Nach Einschätzung von Verteidigungsminister Pete Hegseth hat die US-Regierung die Möglichkeit, den Konflikt mit dem Iran weiterhin für mehrere Wochen ohne Zustimmung des Kongresses fortzusetzen. Gleichzeitig erwägen die Vereinigten Staaten einen Abzug ihrer Truppen aus Deutschland, eine Entscheidung, die auf Aussagen von Bundeskanzler Friedrich Merz gegen den Krieg eingegangen ist.
Zusätzliche Berichte zum Nahost-Konflikt finden Sie auf der Übersichtsseite. Die aktuellen Themen umfassen Trumps Unzufriedenheit mit dem iranischen Vorschlag, die mögliche Schließung eines US-Gaza-Zentrums, ein Telefonat von Cassis mit dem iranischen Außenminister und den weltweiten Domino-Effekt der humanitären Hilfe durch den Krieg. Weitere Berichte beschreiben erneute Gewaltausbrüche an der israelisch-libanesischen Grenze sowie neue Vorschläge des Iran zur Beendigung des Konflikts.

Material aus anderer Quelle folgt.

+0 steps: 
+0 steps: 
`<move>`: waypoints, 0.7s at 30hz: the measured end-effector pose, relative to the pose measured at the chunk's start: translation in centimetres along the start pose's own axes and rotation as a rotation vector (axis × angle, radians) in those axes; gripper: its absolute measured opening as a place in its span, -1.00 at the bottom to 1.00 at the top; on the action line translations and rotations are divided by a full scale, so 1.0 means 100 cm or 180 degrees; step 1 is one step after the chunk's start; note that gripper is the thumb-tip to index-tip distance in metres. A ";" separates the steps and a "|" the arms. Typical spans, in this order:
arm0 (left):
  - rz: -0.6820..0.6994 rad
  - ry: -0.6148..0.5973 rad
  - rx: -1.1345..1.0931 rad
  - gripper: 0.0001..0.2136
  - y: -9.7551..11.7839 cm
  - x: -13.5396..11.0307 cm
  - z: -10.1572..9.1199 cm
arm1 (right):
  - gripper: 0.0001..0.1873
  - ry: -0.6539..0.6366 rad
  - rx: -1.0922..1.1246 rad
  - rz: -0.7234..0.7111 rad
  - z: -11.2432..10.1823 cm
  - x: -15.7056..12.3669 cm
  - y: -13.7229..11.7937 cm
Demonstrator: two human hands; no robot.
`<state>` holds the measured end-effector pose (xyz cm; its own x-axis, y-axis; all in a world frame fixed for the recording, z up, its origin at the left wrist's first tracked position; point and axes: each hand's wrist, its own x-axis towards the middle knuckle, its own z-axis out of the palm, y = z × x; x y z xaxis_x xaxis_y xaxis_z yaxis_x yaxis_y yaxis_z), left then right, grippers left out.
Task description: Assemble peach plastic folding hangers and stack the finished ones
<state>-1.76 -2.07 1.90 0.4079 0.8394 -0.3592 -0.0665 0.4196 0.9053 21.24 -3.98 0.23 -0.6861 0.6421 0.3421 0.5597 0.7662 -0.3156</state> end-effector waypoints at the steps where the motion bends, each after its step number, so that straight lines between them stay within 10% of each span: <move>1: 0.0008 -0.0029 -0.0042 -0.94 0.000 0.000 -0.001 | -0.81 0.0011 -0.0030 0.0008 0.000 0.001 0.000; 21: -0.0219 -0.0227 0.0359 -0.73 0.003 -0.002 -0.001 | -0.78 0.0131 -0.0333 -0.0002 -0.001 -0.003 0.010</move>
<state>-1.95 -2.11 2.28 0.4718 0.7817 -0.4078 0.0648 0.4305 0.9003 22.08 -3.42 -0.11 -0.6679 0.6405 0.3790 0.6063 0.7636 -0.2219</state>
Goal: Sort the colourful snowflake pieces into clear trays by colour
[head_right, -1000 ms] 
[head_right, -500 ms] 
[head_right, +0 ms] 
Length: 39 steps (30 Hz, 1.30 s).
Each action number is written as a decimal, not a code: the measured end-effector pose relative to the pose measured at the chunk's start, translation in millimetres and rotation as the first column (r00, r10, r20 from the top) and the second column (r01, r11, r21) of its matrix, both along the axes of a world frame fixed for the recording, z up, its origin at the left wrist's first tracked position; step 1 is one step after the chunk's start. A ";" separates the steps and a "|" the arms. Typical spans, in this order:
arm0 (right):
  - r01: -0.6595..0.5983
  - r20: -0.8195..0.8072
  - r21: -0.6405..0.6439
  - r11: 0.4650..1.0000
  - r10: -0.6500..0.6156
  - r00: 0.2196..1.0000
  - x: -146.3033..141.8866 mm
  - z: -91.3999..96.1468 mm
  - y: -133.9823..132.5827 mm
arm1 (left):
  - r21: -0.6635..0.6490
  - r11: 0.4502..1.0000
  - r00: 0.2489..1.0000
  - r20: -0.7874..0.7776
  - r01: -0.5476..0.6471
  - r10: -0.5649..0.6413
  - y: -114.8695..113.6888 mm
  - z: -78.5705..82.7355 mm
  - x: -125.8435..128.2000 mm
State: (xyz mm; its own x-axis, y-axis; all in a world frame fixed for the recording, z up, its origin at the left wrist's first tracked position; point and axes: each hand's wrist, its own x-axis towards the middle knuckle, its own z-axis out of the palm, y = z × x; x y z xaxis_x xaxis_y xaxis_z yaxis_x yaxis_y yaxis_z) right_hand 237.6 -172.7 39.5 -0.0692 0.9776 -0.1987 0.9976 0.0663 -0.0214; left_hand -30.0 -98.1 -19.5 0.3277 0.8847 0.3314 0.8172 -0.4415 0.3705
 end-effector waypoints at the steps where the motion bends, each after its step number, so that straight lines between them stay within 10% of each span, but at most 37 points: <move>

Das Weiße Haus betont, dass die Kongresszustimmung für eine Offensive gegen den Iran nicht notwendig sei. Human Rights Watch meldet, dass bereits 16 Journalisten in diesem Jahr durch Israel getötet wurden. Die US-Botschaft in Beirut ruft sowohl Israel als auch den Libanon zu Verhandlungen auf.
Israel hat zwei Aktivisten einer Flotilla nach Israel gebracht. Diese Informationen stammen von Agenturen, SRF und 10vor10, veröffentlicht am 30. April 2026 um 21:50 Uhr.